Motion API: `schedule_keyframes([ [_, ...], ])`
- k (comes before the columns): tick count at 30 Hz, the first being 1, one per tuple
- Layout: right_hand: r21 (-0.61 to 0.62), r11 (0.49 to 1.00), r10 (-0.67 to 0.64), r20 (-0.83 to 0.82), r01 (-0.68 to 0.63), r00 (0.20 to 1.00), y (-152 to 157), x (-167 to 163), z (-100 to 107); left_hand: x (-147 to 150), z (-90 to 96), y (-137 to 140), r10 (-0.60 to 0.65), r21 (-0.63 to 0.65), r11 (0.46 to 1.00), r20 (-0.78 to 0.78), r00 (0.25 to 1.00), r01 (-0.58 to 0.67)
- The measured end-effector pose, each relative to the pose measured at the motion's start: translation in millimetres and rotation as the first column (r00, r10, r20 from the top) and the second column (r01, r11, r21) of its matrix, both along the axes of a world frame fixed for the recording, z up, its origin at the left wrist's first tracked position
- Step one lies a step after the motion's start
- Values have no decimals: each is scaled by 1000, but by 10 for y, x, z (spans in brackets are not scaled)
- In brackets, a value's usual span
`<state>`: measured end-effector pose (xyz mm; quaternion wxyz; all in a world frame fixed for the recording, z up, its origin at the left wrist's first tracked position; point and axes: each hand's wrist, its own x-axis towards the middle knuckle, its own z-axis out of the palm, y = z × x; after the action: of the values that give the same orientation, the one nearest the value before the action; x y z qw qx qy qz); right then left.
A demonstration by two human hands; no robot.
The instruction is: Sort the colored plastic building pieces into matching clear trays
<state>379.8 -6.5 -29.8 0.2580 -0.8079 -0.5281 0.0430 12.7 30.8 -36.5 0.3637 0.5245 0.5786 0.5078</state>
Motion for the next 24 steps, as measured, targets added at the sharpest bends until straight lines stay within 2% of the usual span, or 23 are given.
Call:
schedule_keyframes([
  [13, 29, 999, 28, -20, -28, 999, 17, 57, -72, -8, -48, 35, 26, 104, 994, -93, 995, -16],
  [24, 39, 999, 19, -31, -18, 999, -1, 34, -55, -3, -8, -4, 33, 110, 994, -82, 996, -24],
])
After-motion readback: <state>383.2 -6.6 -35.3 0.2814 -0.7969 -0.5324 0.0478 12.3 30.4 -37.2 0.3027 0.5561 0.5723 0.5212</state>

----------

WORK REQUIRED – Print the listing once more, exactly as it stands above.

REPLY –
Motion API: `schedule_keyframes([ [_, ...], ])`
- k (comes before the columns): tick count at 30 Hz, the first being 1, one per tuple
- Layout: right_hand: r21 (-0.61 to 0.62), r11 (0.49 to 1.00), r10 (-0.67 to 0.64), r20 (-0.83 to 0.82), r01 (-0.68 to 0.63), r00 (0.20 to 1.00), y (-152 to 157), x (-167 to 163), z (-100 to 107); left_hand: x (-147 to 150), z (-90 to 96), y (-137 to 140), r10 (-0.60 to 0.65), r21 (-0.63 to 0.65), r11 (0.46 to 1.00), r20 (-0.78 to 0.78), r00 (0.25 to 1.00), r01 (-0.58 to 0.67)
- The measured end-effector pose, each relative to the pose measured at the motion's start: translation in millimetres and rotation as the first column (r00, r10, r20 from the top) and the second column (r01, r11, r21) of its matrix, both along the axes of a world frame fixed for the recording, z up, its origin at the left wrist's first tracked position
- Step one lies a step after the motion's start
- Values have no decimals: each is scaled by 1000, but by 10 for y, x, z (spans in brackets are not scaled)
- In brackets, a value's usual span
`<state>`: measured end-effector pose (xyz mm; quaternion wxyz; all in a world frame fixed for the recording, z up, its origin at the left wrist's first tracked position; point and axes: each hand's wrist, its own x-axis towards the middle knuckle, its own z-axis out of the palm, y = z × x; after the action: of the values that give the same orientation, the one nearest the value before the action; x y z qw qx qy qz); right then left.
A demonstration by two human hands; no robot.
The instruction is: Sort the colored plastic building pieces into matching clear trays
<state>379.8 -6.5 -29.8 0.2580 -0.8079 -0.5281 0.0430 12.7 30.8 -36.5 0.3637 0.5245 0.5786 0.5078</state>
Motion for the next 24 steps, as measured, targets added at the sharpest bends until straight lines stay within 2% of the usual span, or 23 are given.
Call:
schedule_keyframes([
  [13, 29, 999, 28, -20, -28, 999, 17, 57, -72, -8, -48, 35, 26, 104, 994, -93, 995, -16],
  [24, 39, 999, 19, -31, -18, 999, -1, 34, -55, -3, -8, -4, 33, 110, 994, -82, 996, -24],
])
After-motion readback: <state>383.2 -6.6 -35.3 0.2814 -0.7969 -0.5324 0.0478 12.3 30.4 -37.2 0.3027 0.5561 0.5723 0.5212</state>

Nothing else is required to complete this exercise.